リスク感性

2007年4月7日 | By 縄田 直治 | Filed in: リスクの分析と評価.

財務報告統制の構築の過程で最も悩む一つが「財務報告に係るリスクの把握」である。

会社にとって最も怖いこと、そしてこの制度が最も期待しているのが、「重要な虚偽記載」の未然防止である。平たく言えば真実と異なる数字が公表されないことであり、それは意図的に行なわれる場合に不正(粉飾)と呼ばれ、意図せずして起こる場合には誤謬と呼ばれる。そして財務報告に係るリスクとは、不正・誤謬の原因行為が発生する可能性、行為の結果生じた虚偽表示が発見されない可能性とに大きく分けられる。

不正が意図的であり、誤謬が意図的ではないことから、監査の検出事項が「誤謬」であることから軽く見る向きもあるが、その誤謬が会社の一連の決算手続の中で発見されなかったということは、仮に不正があっても発見できない可能性が高いことを意味しているので、内部統制の脆弱性レベルとしては軽くないと考えるべきだ。

こういった不正・誤謬の原因行為の発生を予防し、行為の結果として生じた虚偽表示を発見するために、社内に縦横に張り巡らされる手続が「統制活動」と呼ばれるものである。そして統制手続の裏側には、虚偽表示とその原因行為の想定が行なわれるのだが、それが「リスク分析」と呼ばれるものだ。

リスク分析は本来は体系的なモデルを使って科学的にいきたいところだが、実情は作業者の「勘と経験」によるところが大きい。しかしこの勘と経験は実に重要だ。「経験」は過去に実際にそういうことがあったわけだから、二度同じことがあっても不思議ではないと考えるべきだ。そして「勘」と言えばいかにもいい加減に聞こえるが、不確実な将来を予測するのに「勘」は必要なのだ。そしてあることが見えている人と見えていない人とがいる場合、見えていない人からは見えている人の発言や行動は「勘」に頼っているとしか思えない。しかしたとえ「勘」であろうとその可能性が明確に否定できない限りそれは「見えている」つまり想定されたリスクと考えなければならないのである。

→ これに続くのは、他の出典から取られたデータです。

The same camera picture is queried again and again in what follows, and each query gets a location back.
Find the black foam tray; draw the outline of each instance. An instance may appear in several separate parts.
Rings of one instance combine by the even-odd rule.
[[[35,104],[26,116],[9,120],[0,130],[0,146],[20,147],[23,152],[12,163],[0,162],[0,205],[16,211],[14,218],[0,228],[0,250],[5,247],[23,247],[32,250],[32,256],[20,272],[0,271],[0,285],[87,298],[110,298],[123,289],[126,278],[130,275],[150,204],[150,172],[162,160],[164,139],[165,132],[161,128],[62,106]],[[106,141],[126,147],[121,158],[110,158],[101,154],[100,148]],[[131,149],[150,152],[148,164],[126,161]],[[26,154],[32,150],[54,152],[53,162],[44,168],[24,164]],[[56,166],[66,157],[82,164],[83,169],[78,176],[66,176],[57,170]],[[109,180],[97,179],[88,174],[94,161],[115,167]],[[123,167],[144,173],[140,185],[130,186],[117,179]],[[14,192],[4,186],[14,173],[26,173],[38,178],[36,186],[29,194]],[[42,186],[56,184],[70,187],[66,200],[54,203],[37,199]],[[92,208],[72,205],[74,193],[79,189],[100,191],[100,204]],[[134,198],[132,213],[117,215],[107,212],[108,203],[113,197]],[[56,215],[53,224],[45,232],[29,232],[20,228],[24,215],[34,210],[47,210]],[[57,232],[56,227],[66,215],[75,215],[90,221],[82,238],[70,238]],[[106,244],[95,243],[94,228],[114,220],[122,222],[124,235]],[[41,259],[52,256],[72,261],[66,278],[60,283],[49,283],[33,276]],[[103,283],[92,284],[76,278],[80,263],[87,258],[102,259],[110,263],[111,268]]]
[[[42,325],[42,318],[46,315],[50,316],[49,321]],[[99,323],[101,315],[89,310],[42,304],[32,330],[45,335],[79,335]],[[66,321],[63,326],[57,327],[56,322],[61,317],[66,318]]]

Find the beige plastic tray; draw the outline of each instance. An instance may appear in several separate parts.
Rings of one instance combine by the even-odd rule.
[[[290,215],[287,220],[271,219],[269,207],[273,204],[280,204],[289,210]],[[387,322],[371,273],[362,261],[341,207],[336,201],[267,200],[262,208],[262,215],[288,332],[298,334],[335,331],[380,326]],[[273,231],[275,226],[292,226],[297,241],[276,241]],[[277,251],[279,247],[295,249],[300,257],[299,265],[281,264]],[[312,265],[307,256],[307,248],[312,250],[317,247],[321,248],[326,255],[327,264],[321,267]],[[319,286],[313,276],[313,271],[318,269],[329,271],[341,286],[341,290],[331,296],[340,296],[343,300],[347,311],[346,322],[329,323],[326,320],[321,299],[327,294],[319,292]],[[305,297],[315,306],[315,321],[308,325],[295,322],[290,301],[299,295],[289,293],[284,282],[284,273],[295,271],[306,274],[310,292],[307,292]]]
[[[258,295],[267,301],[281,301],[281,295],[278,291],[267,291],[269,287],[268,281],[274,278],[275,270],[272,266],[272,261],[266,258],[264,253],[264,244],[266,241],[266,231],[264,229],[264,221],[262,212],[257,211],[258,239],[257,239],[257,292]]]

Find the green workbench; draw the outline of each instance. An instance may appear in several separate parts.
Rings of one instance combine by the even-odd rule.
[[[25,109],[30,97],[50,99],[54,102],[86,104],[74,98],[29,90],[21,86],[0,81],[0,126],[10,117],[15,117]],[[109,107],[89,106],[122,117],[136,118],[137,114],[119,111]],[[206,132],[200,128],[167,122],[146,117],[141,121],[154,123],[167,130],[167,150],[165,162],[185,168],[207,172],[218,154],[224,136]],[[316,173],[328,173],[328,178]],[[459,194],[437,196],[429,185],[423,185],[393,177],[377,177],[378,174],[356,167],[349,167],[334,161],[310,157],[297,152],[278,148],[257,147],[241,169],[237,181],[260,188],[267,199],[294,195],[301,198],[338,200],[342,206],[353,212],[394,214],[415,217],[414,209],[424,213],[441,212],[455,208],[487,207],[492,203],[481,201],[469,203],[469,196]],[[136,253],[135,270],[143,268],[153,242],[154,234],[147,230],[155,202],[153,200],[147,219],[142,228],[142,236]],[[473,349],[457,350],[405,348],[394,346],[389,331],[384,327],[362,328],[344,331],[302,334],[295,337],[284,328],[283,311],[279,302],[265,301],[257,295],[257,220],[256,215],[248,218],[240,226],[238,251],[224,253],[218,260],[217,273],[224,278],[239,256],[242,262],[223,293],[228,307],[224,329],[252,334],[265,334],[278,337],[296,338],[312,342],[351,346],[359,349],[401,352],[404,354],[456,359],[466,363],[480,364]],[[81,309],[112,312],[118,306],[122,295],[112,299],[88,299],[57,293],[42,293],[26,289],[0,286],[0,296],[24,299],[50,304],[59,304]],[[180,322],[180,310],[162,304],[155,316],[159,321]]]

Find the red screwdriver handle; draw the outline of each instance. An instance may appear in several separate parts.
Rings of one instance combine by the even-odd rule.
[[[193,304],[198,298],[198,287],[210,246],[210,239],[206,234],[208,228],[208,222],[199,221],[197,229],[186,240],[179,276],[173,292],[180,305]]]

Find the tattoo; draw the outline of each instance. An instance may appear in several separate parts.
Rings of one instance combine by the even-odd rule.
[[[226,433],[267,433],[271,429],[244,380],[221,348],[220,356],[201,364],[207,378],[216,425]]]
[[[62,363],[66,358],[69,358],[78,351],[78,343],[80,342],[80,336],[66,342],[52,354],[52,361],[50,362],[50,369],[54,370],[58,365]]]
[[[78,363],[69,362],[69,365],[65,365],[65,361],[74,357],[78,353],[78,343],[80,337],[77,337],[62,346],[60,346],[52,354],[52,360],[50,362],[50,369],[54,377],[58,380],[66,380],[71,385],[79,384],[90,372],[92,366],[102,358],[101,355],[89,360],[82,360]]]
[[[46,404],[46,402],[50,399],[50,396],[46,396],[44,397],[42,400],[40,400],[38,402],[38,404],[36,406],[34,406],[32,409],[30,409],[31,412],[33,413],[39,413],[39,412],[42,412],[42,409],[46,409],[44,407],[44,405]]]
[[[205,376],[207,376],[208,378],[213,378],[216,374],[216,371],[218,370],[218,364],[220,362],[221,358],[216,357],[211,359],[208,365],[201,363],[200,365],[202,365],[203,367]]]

監査人の立場においても、監査手続の選択適用に当たっては職業専門家としての正当な注意を払わなければならないと監査基準で定められているが、会社側においても同様に経営者としての善管注意義務を払い統制手続の選択適用が求められているということだ。

リスクはそれが顕在化する可能性と顕在化したときの影響度によって、重要度が比較衡量されることになる。そして最も重要なものからコントロールしていくことが期待されている。換言すればリスクの全てがコントロールされなければならないわけではない。要は虚偽表示とならない程度にコントロールすればよいので中には受容されうるものもある。それは経営者による判断であると言われている。しかしこの経営者のリスク感性が低い場合、監査人はどう対応すべきなのか、またどこにも開示されないので外部者は判断のしようがないところで、どうやって経営者の暴走をコントロールするのか、それはガバナンスの問題として議論される。